"Miss Marjorie is good help."
"So am I," said Prue, hopping into the dining-room and amusing herself by stepping from one green pattern in the carpet to another green one, and then from one red to another red one, and then, as her summons did not come, from a green to a red and a red to a green, and still Aunt Prue did not call her. Then she went back to Deborah, who was making lemon jelly, at one of the kitchen tables, in a great yellow bowl. She told Prue that some of it was to go to a lady in consumption, and some to a little boy who had a hump on his back. Prue said that she would take it to the little boy, because she had never seen a hump on a boy's back; she had seen it on camels in a picture.
Still Aunt Prue did not come for her, and she counted thirty-five bells on the arbutilon, and four buds on the monthly rose, and pulled off three drooping daisies that Deborah had not attended to, and then listened, and "Prue! Prue!" did not come.

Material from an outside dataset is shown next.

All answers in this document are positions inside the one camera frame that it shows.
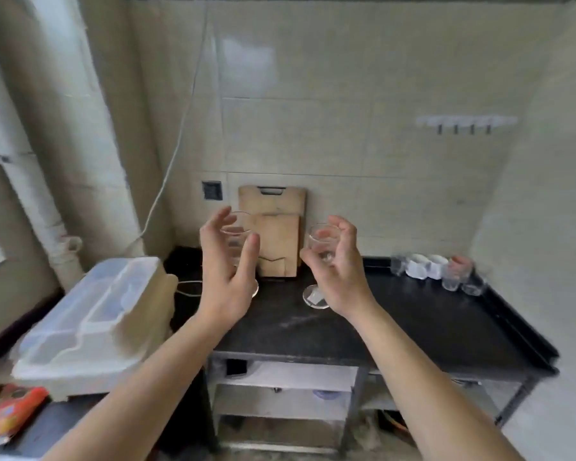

Aunt Prue and Marjorie must be talking "secrets."
"Deborah," standing beside her and looking seriously up into the kindly, wrinkled face, "I wish you knew some secrets."
"La! child, I know too many."
"Will you tell me one. Just one. I never heard a secret in my life.
Marjorie knows one, and she's telling Aunt Prue now."
"Secrets are not for little girls."
"I would never, never tell," promised Prue, coaxingly.
"Not even me!" cried Marjorie behind her. "Now come upstairs with me and see Morris' mother. Aunt Prue is not ready for you yet awhile."